9. The method of claim 8, wherein the selecting is performed using a cumulative coverage scoring function defined with respect to a group-coverage function that utilizes a t-greedy algorithm to process a plurality of tuples each comprising a plurality of reviews.

10. The method of claim 9, wherein the group-coverage function is further defined by a base function corresponding to either a unit-coverage function or a quality-coverage function.

11. A system for selecting a subset of reviews from a plurality of reviews, the system comprising:

a processor that processes a greedy algorithm to select a subset of reviews that maximizes an increase for a cumulative coverage scoring function; and

a memory that stores the results of the processing.

12. The system of claim 11, wherein the cumulative coverage scoring function is based on a unit-coverage function for a plurality of attributes covered by a plurality of reviews.

13. The system of claim 11, wherein the cumulative coverage scoring function is based on a quality-coverage function for a plurality of attributes covered by a plurality of reviews.

14. The system of claim 11, wherein the cumulative coverage scoring function is based on a soft-group-coverage function for a plurality of attributes covered by a plurality of reviews.

15. The system of claim 11, wherein the greedy algorithm is a t-greedy algorithm, and wherein the cumulative coverage scoring function is based on a group-coverage function for a plurality of attributes covered by a plurality of tuples comprising a plurality of reviews.

16. A computer-readable medium comprising computer readable instructions that when executed by a computer cause the computer to:

receive as input a set of reviews and a first value;

recursively add a review from the set of reviews to a subset of reviews until the subset of reviews is equal in number to the first value, wherein each review added from the set of reviews to the subset of reviews is a review that maximizes a cumulative coverage scoring function pertaining to the subset of reviews; and

return as output the resulting subset of reviews.

17. The computer-readable medium of claim 16, wherein each review added to the subset of reviews is a review having the highest-quality score for at least one attribute from among a plurality of attributes.

18. The computer-readable medium of claim 16, wherein the cumulative coverage scoring function

F (S) = \underset{a \in A}{Σ} f (S, a),

wherein F(S) is the cumulative coverage scoring function, wherein ƒ(S,a) is a specific coverage scoring function, wherein S is the subset of reviews, wherein a is an attribute from among the plurality of attributes, and wherein A is the plurality of attributes.
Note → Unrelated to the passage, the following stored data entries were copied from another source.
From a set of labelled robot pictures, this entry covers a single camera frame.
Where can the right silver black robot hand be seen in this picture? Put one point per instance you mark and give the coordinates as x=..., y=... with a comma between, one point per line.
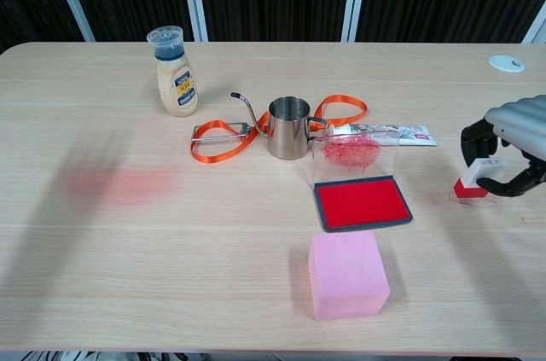
x=522, y=122

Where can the red white stamp block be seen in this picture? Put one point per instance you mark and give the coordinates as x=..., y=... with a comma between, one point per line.
x=484, y=170

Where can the white printed toothpaste tube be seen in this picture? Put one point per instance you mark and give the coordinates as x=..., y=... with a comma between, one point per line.
x=409, y=132

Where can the red ink pad clear lid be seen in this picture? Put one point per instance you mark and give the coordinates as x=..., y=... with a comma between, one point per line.
x=360, y=205

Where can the pink foam cube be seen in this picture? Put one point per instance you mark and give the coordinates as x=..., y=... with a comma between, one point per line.
x=345, y=275

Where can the steel gooseneck pitcher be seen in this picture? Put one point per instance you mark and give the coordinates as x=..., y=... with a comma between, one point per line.
x=288, y=135

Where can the clear badge holder metal clip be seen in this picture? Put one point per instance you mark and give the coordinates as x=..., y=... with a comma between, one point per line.
x=244, y=127

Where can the beige sauce squeeze bottle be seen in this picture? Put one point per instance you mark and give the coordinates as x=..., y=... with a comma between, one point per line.
x=177, y=88

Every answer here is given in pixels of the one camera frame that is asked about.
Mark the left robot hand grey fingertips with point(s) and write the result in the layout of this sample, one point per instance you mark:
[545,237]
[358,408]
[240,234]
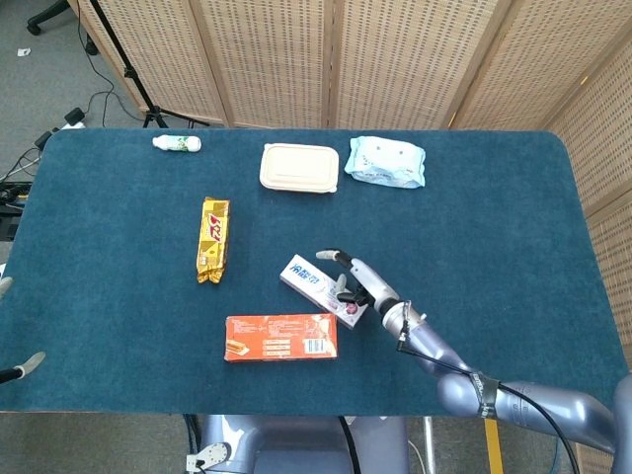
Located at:
[24,364]

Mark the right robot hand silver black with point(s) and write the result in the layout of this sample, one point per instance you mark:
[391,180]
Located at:
[365,284]

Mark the white toothpaste box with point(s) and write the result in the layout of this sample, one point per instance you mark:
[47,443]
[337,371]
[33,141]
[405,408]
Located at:
[316,286]

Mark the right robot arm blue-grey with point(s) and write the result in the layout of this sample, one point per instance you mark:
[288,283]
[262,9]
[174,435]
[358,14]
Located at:
[494,380]

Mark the orange cracker box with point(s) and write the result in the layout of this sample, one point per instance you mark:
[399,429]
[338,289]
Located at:
[281,338]

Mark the beige lidded lunch box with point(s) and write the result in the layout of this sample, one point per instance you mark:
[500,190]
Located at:
[299,167]

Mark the dark blue table mat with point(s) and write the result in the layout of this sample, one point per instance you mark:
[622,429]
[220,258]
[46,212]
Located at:
[345,222]

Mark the light blue wet wipes pack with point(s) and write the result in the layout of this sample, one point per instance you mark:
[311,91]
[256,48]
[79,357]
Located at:
[385,162]

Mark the black equipment on floor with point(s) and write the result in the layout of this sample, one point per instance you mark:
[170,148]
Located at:
[12,207]

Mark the gold wrapped biscuit pack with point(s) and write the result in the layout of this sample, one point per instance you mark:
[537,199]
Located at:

19. The computer-readable medium of claim 16, wherein the coverage scoring function ƒ(S,a) for the cumulative coverage scoring F(S) is a function from among the group of functions comprising a unit-coverage function, a soft-group-coverage function, and a group-coverage function.

20. The computer-readable medium of claim 16, wherein the cumulative coverage scoring function is executed using a greedy algorithm or a t-greedy algorithm.